Paul and Gopal (2006) studied the reproductive health of adolescent girls with emphasis on hygiene during menstruation. Kamalam and Rajalakshmi (2005) studied the knowledge and attitudes of college-going girls regarding various aspects of reproductive health. Khanna, Goyal and Bhawsar (2005) studied issues related to menstrual practices, focusing on the socio-economic environment in Rajasthan. Rani (2005) examined factors related to sexual and reproductive health and their effects on adolescents and young married girls. Culp (1998) studied the constraints that affect adolescent girls’ participation in physical and outdoor activities and usefulness of outdoor programs to overcome constraints.

Haldar, Ram, Chatterjee, Mishra and Joardar (2004) studied aspects of reproductive health of unmarried adolescent girls. Somers, Tolia and Anagurthi (2012) studied adolescent children’s level of sexual communication with parents and their comfort level. Mishra (2006) studied needs assessment of adolescents in the Bageshwar district of Uttaranchal. Pratinidhi, Gokhale and Karad (2001) studied promotion of safe sex practices and prevention of high risk behavior among secondary school children in Pune, Maharashtra. Uniyal and Shiva (2005) studied women’s traditional knowledge of medicinal plants to cure various diseases in Uttaranchal, Garhwal. Capila (2005) studied traditional health practices among Kumauni women. Parikh (2008) studied the perceptions of young women and adolescent girls regarding growth and development, nutritional requirements and reproductive health issues in Gujarat, India.
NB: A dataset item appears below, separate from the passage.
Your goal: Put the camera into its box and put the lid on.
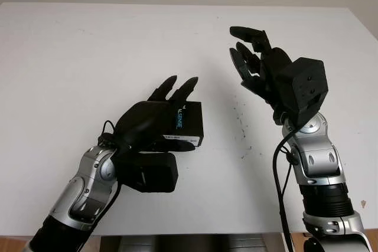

Iyer, Shah, Venugopal and Sharma (2008) studied adolescent nutrition among urban adolescents in Vadodara, Gujarat.

Neumark-Sztainer et al. (1996) studied patterns of health-compromising behaviors among Minnesota adolescents in grades six, nine and twelve. Carpenter (2007) studied male and female students between ages 13 and 19, including their private feelings and experiences concerning menstruation. In a qualitative study, Shah (2009) focused on personal stories written by women ages 18 to 61 about their menarche experiences. Her study suggests the significant role of mothers and schools in educating girls about menarche. O’Grady (2009) studied girls’ early puberty due to increased nutrition and female adaptability to sexual maturation. Tara Parker-Pope (2000) studied the various aspects of early puberty and whether these aspects should be treated medically as children are often not able to bear the emotional and physical stress of early puberty. Barney Jopson (2008) mention the role of clean water and how hygiene classes helped Bangladeshi women to break with traditional menstruation practices. Seepa (2008) studied how energy deficient food and sports activities interrupt the regular menstruation cycle among girls. Selby (2007) discussed the issues of menarche and menopause and treatment of complications.

Sinead Cook (2010) explored the issues and demands of young women, which may help in policy formation. The study was conducted among groups of women from Uganda and Scotland. Alvi (2009) conducted a study that revealed a premature menopause situation that ruled out an impossibility of pregnancy and hormonal imbalance among Kashmiri young women. Buysse (1996) conducted a detailed investigation of HIV and AIDS-related knowledge among young adults. The study also focused on the gap between actual knowledge and need for additional information. Benjet and Hernandez-Guzman (2002) studied Mexican girls focusing on the role of adolescent age development on depression, behavior, and self esteem. Pant (2004) studied women and nutrition in Kumaun Himalaya. Dunbar et al. (2008) studied the determining factors which influence the link between menarche and conception among adolescents.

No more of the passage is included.